Rime

★★★
theatre review (edinburgh) | Read in About 2 minutes
Published 17 Aug 2012
33330 large
100487 original

Circus and sailing make a fine pairing, with more similarities than it would first seem: similar ropes, poles and rigging, and similar physical demands placed on their workers. So it is fitting that Square Peg has chosen to use circus skills to tell one of literature's best known sea stories, The Rime of the Ancient Mariner.

Samuel Taylor Coleridge's epic poem is the story of a man interrupted en route to a wedding by a strange old sailor with a sorry tale. Stranded in Antarctica, an albatross led the ancient mariner's ship to safety but instead of thanking the bird he shot it, with disastrous consequences for the superstitious crew onboard.

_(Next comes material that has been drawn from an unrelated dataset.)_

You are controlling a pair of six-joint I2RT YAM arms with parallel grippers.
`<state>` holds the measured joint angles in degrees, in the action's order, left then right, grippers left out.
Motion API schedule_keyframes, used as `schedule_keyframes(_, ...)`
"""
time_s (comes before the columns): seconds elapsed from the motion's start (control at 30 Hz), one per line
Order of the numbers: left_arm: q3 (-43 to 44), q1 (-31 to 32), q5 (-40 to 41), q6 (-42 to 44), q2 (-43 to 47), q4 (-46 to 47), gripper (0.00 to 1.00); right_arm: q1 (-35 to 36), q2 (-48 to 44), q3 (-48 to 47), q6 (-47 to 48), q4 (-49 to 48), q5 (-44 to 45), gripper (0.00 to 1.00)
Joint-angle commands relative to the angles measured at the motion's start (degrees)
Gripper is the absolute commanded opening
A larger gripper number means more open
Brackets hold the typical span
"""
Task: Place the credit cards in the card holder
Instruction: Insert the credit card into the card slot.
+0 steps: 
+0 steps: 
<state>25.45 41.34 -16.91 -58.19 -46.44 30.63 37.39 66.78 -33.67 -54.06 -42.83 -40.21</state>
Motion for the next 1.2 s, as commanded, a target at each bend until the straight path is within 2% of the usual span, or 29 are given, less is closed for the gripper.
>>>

The aesthetic Square Peg has created—an urban Victoriana with pastel corsets and black trainers— is lovely, as are the traditional sea props it uses: crates, poles and sails. But the narrative it draws out is too slight to sustain the show's momentum, with the long passages of dance and circus, graceful and impressive as they are, embellishing the story rather than driving it. Some of the most beautiful moments of aerials and dance come from Hazel Lam, with a slow energy that seems to saturate each of her perfectly controlled limbs. But the connection to the narrative feels vague. There are some exceptions to this, the best of which is when Rosamond Martin's albatross materialises out of nowhere into a wild duet with the mariner that quickly becomes a dance of death. And for sea-faring atmosphere Rime is certainly ship-shape.